La plupart des Occidentaux méprisaient les Chinois, et voulaient les séparer de la société d'accueil canadienne. À Victoria, Nanaimo, et Kamloops par exemple, le gouvernement municipal les confinait à vivre dans une enclave à la lisière du centre-ville, baptisé «Chinatown». C’était un lieu perçu par les Occidentaux comme occupé part des démons chinois et où les honnêtes gens n’avaient rien à y faire. En dépit de cela, les Chinois n'avaient que faire d'être séparés, car ils aimaient aussi vivre ensemble dans les une ou deux rues qu'ils appelaient "Tong Yan Gai" (la rue des Tang), où ils pouvaient pratiquer leurs coutumes et se sentir en sécurité contre des abus extérieurs.
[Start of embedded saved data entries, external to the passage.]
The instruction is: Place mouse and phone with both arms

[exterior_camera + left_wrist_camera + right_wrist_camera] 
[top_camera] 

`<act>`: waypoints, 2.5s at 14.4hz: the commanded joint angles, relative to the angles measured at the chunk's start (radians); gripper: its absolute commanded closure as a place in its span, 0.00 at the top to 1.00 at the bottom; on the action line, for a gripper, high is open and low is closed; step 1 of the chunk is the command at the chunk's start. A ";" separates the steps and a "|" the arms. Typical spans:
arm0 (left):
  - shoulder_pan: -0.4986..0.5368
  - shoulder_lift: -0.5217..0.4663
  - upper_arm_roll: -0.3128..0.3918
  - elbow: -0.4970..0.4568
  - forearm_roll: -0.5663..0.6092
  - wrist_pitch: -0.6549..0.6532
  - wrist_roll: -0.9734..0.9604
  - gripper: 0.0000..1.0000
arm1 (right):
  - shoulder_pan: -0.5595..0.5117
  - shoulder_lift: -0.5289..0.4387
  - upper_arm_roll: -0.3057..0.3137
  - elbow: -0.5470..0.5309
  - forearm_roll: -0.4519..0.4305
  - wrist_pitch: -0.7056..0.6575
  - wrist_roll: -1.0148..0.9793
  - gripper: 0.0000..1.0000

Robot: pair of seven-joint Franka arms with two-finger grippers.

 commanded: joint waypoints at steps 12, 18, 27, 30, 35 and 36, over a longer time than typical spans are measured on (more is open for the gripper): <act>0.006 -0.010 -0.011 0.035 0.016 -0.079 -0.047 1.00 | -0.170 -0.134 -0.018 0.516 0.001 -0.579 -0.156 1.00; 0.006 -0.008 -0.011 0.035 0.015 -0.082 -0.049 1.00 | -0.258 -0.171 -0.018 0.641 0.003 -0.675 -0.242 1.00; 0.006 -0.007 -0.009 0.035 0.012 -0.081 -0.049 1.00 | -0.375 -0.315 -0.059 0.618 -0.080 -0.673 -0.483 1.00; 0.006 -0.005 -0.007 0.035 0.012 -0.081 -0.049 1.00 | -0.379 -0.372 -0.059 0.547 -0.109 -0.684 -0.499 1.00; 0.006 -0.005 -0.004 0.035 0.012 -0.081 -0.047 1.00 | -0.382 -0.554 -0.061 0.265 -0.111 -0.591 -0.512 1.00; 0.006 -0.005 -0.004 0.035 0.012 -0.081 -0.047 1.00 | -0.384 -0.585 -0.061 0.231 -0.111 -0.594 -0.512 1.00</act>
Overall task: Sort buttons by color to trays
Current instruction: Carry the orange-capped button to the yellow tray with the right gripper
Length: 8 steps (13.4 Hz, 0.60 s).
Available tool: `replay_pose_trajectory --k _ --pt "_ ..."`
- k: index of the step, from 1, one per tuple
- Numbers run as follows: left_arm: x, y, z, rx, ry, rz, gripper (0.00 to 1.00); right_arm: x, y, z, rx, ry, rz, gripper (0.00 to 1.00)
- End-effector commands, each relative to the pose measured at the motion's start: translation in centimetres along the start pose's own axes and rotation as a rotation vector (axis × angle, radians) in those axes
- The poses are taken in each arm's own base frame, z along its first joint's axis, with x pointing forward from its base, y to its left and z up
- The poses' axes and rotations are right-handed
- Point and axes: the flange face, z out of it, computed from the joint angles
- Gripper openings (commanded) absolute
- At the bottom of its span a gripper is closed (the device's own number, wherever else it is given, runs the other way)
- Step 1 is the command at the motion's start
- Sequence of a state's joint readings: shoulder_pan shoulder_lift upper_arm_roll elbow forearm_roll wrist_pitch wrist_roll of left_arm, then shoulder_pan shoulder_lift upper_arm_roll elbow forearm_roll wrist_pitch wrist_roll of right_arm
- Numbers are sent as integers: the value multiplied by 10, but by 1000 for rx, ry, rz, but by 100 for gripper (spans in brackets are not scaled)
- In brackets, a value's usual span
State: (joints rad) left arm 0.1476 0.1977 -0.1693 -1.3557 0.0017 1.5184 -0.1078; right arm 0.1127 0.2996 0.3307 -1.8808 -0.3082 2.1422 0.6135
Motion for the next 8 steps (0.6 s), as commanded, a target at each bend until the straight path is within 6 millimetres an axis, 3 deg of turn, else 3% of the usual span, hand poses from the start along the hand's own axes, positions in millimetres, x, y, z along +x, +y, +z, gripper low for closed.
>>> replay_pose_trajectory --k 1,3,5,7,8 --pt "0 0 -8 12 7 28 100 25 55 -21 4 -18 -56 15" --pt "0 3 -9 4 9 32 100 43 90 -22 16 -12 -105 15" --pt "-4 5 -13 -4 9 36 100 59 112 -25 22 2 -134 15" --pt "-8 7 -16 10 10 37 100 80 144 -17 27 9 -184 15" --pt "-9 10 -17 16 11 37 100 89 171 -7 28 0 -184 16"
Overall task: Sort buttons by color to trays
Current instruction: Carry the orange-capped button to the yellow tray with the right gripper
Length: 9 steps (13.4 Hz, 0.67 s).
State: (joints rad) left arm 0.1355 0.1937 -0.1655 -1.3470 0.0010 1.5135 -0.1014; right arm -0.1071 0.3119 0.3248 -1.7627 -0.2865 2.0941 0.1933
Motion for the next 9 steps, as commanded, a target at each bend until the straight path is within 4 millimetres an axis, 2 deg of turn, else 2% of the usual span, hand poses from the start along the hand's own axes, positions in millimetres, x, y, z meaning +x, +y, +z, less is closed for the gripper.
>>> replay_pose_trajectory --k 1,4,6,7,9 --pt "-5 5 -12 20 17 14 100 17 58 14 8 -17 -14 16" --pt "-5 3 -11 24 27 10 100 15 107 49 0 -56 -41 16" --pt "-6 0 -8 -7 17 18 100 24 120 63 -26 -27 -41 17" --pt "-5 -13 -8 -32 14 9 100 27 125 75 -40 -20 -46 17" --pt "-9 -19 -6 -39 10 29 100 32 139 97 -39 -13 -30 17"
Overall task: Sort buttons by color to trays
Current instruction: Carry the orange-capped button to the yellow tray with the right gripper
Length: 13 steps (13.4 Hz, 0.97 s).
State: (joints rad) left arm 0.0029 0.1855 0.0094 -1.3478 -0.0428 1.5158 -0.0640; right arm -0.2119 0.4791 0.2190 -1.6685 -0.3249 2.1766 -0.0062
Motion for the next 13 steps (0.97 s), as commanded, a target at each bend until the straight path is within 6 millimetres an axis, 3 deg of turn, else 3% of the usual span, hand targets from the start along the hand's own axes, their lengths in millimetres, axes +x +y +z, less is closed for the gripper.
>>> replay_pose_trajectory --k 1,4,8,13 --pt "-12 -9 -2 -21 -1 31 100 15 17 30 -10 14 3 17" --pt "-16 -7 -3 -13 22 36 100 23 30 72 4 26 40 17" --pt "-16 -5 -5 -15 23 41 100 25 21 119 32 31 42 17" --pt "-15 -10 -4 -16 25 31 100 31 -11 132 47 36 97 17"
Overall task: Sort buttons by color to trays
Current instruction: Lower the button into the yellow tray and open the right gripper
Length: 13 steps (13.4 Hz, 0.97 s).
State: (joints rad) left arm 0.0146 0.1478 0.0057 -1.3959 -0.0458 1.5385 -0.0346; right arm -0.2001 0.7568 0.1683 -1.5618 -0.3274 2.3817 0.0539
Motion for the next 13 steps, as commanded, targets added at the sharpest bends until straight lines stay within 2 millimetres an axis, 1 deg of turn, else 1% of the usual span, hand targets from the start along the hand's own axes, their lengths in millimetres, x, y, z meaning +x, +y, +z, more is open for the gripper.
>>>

Même après la mort, les Chinois restaient séparés des Occidentaux. Le cimetière de Ross Bay à Victoria, par exemple, était divisé en 21 blocs dont le Block L était destiné aux sépultures des «Aborigènes et Mongols ». Les registres funéraires révèlent que la première personne chinoise inhumée le 18 Mars 1873 était inscrite comme «Chinois nº 1 », les suivants étant désignés comme «Chinois nº 2», «Chinois nº 3» et ainsi de suite. Les Chinois en réaction à cela construisirent un autel traditionnel dans le block L, et inscrivirent les noms des défunts en caractères chinois sur les tombeaux. Le Block L était ainsi dénommé comme le « Cimetière chinois ».